In questi versetti Paolo paga un forte tributo alla cultura del suo tempo e alla sua scelta di non dire male del mondo romano, per non frapporre ostacoli alla missione di evangelizzazione. Forse lui stesso, come cittadino romano, condivideva una scelta di tolleranza verso l’impero e di giustificazione delle sue scelte. Anche su questo aspetto la sua posizione è netta e senza riserve: bisogna essere sottomessi, osservare le leggi in vigore, pagare tutte le tasse e compiere i doveri civili richiesti dal proprio stato. Forse l’idea della fine del mondo imminente e l’urgenza della missione gli facevano ritenere queste problematiche poco rilevanti, se non fuorvianti.

Quello che oggi ci fa più problema è la giustificazione di ogni autorità come proveniente da Dio, senza interrogarsi su come ha raggiunto il potere e su come lo esercita. È una concezione sacrale del potere che è rimasta in auge fino al secolo scorso, ma che noi oggi rifiutiamo. In questi versetti comunque possiamo cogliere un invito di Paolo alla lealtà nell’impegno civile, alla responsabilità nel contribuire al bene comune, alla partecipazione attiva nel miglioramento della società, nei modi e con gli strumenti che essa si è data.

L’amore fattivo e vigilante A conclusione di questa parte esortativa sui rapporti fraterni, Paolo ritorna al fondamento di tutto: il comandamento dell’amore come compendio di tutta la Legge e di tutte le leggi. Nell’amore fattivo verso tutti è racchiusa ogni legge e ogni morale: da esso tutte derivano e ad esso tutte tendono.

Paolo rafforza questo invito richiamando la dimensione finale, il ritorno del Signore: per il cristiano questa prospettiva è fonte di atteggiamenti di coerenza:

state svegli, secondo il monito evangelico delle parabole dei servi;

buttate via le opere delle tenebre, cioè tutti quegli atteggiamenti e quelle scelte secondo la mentalità di questo mondo, secondo lo stile di chi pensa solo a se stesso;

prendete le armi della luce, cioè tutte le scelte di vita che sono ispirate alla fede e all’amore, che sono suggerite dallo Spirito Santo e dalla retta coscienza.

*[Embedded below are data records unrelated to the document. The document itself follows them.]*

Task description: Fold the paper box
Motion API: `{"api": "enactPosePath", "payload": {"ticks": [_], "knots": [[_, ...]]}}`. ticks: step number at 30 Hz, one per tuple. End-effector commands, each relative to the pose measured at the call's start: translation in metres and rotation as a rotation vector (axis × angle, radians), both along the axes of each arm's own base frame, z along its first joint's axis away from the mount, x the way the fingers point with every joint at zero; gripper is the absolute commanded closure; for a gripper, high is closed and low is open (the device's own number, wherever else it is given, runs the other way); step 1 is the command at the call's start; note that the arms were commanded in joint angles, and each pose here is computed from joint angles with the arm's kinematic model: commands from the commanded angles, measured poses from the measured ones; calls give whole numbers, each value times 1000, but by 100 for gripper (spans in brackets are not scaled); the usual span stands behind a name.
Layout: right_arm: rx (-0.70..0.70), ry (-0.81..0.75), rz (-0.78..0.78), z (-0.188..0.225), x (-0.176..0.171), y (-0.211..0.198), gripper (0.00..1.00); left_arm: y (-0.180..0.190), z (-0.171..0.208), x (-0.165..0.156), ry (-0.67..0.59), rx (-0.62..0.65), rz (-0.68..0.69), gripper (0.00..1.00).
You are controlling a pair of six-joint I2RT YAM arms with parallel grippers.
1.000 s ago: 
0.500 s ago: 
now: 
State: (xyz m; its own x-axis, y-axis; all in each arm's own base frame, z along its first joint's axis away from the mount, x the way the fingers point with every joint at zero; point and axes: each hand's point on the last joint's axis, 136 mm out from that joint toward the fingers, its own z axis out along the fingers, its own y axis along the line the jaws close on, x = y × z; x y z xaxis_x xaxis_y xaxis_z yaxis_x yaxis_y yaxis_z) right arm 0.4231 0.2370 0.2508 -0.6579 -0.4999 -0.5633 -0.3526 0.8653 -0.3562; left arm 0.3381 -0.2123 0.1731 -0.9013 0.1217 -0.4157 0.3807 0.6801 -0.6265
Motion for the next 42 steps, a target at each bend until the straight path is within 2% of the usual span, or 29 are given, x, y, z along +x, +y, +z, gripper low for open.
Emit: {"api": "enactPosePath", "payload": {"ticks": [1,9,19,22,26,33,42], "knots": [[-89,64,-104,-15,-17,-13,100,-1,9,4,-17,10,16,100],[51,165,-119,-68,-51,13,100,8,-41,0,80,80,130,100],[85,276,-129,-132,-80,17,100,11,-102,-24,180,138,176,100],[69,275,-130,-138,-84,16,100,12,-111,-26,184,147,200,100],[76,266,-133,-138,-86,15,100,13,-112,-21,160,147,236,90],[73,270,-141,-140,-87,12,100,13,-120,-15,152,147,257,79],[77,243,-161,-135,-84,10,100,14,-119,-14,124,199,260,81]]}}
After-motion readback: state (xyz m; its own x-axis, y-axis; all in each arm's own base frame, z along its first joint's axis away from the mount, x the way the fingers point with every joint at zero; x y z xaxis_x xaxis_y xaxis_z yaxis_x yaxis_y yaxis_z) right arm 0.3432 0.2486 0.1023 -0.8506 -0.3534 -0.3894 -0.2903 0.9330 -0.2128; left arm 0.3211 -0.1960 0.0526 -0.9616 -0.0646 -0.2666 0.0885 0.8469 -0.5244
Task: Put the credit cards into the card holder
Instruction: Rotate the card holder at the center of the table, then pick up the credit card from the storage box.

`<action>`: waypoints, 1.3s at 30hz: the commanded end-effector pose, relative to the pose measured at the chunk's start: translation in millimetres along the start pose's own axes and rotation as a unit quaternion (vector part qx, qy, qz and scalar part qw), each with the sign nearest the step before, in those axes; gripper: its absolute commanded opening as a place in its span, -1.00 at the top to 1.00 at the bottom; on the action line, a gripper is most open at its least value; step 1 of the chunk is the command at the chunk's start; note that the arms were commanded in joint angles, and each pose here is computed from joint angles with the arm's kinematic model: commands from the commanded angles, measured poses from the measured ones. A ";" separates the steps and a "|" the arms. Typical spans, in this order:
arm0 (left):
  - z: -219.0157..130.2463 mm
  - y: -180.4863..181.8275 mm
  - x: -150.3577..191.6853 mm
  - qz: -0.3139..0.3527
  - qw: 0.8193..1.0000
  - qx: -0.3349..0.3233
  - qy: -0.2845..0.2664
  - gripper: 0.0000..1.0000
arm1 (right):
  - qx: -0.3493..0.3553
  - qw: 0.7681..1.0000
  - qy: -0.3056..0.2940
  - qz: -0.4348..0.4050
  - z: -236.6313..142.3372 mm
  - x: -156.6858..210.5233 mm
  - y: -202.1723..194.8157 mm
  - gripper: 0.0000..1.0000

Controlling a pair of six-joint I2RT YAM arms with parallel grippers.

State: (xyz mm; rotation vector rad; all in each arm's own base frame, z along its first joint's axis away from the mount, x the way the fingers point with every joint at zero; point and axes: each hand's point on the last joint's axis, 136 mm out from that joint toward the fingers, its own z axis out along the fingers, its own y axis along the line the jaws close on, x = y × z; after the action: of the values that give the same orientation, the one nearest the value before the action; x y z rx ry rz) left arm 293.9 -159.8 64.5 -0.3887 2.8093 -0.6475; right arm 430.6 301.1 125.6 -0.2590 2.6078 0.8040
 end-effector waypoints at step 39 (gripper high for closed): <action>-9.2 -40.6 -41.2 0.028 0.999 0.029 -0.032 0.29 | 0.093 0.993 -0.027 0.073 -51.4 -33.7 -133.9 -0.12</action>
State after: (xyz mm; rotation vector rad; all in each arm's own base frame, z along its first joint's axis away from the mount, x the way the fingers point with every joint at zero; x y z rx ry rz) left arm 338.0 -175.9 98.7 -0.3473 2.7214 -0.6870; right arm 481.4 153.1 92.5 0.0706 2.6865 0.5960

Nell’ultimo versetto riassume e conclude l’esortazione riproponendo ancora una volta la scelta di fondo che deve guidare la vita del cristiano: non soddisfare i desideri dell’egoismo, ma vivere uniti a Gesù Cristo. È il motivo di fondo che fa da filo conduttore non solo a questa parte parenetica o alle Lettere di Paolo, ma a tutto il Nuovo Testamento.